Laying Down The Hammer
One of the exciting things about my day job is that I get to work in a rather large environment by most standards. I consult for a Fortune 500 company that has around 5500 Cisco UCCE and CVP Agents in a dozen counties and another 10,000 normal Cisco IP Phone users in another 24 locations around the globe. What this does on a daily basis is present us with interesting and often never before seen problems to tackle.
Last week’s problem involved load testing our new UCS B-Series virtualized platform set to go live in April. Now, 5500 agents can produce one hell of a load, not the load your typical call center sees, we have four (4) Voice DS3 between our 2 main facilities. That’s 672 channels each, or about 28 T1’s. We do nearly 1 million minutes a month between these circuits, and almost 2 million a month on a global scale, pretty awesome.
So when we talk about this much traffic, it’s important to performance test any new hardware before going live. The performance test tool used to do this is generally called a ‘hammer’. We typically hire a company for this, there are a few out there I will leave nameless, but in general it can cost as much as $50-100k for 8 hours of testing decent load for what we need. Not something you get a lot of shots at, so the goal is to try and get it to work the first time. The main points of focus for our first performance test are testing CVP 9.x, UCCE 9.x, AS5400 ingress gateways (DS3 terminators), and new 3945E VXML gateways (~800 VXML sessions each).
2 weekends ago we got on our first call with the vendor, they fired up the hammer, pumped in 200 calls to start…and it died after about 130. Our 3945E locked up in a datacenter in the frigid north at around 50 VXML sessions. To make this more awesome, no one is on site, it didn’t crash so it just hung, and there are no logs. Finally after 90 minutes someone gets on site reboots it, we consider it may have been our debugs and we fix that. We run it again, and it dies again. 2 hours and $15k later, we have literally accomplished nothing, and we follow up with TAC.

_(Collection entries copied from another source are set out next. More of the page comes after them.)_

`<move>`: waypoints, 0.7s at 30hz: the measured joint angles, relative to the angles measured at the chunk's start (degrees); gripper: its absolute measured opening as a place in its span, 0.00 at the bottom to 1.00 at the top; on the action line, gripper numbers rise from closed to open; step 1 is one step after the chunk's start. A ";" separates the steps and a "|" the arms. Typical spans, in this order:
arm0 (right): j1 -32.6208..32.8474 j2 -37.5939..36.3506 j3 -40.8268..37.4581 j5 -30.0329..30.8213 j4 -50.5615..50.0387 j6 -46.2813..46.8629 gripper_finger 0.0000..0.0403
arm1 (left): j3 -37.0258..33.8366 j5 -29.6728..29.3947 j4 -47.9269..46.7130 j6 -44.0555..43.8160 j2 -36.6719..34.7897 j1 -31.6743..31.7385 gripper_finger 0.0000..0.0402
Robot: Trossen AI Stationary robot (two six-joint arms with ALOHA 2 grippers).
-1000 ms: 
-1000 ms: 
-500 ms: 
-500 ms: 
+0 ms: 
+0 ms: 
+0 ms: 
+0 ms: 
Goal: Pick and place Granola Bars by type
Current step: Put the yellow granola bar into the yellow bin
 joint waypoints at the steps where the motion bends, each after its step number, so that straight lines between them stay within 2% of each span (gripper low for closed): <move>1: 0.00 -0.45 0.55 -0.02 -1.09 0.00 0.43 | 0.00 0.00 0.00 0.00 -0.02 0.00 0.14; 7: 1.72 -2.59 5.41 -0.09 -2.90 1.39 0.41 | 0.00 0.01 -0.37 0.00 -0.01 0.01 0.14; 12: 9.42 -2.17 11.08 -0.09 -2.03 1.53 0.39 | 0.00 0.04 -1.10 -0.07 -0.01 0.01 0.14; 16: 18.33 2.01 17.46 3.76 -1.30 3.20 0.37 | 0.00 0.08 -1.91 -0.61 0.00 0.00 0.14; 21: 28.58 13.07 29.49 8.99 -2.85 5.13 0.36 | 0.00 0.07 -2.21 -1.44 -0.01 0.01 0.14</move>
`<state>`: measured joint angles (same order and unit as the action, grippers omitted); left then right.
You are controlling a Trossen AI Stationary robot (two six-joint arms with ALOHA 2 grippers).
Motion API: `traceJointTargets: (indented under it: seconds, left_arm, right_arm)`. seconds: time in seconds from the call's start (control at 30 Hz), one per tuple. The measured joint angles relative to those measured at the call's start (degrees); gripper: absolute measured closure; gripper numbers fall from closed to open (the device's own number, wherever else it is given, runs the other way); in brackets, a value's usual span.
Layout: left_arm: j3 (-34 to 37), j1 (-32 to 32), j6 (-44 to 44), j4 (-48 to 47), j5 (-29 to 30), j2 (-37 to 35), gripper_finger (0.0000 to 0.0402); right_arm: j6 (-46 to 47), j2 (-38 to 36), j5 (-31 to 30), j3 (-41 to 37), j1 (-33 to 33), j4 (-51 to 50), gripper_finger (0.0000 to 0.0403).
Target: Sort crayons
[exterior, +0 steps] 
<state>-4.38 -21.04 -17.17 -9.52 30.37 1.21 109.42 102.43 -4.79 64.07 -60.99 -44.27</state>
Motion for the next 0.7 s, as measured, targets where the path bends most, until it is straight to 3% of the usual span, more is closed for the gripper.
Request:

TAC can’t find anything because there is no logs, and well, you need to get lucky to have a TAC engineer who knows their stuff when talking about call center related problems. They want us to run the test again with them on the horn, which costs us a mini fortune. We are running 15.2(4)M5 on the 3945E and during the test we realize our lab 2921 took a bunch of these calls (accidentally) and it hit 100 VXML sessions on 15.2(4)M3. We have a hunch we are running a bad IOS, but TAC can’t confirm. We need a cheap retest to figure all this out.
In comes interesting solution of the day. We don’t want to pay another $15k, but we need a ton of calls, these are the problems I live for. There are a few options to generate a ton of traffic that I came across and a few ideas I had myself. First off, SIPp is a sip traffic generator, the problem for us is we need to test the DS3, this guy is out. Now we are almost immediately into building our own custom software, so that’s what we will do.
Solution
Our options are, TCL on the router, used to generate a ton of calls. I am pretty good at writing TCL, but it’s hard to debug, and I am pretty sure this make me start crashing more routers, last choice here. Next build a small CTI app and have it control some ports on CUCM like the outbound dialer does, tons of work not going happen in a few hours. Next we consider using the Cisco Outbound Dialer we already have installed in production. We only have 50 ports however and need hundreds of calls. Furthermore it’s an awful product, and I would literally do anything to avoid using it, so I am back to TCL or CTI.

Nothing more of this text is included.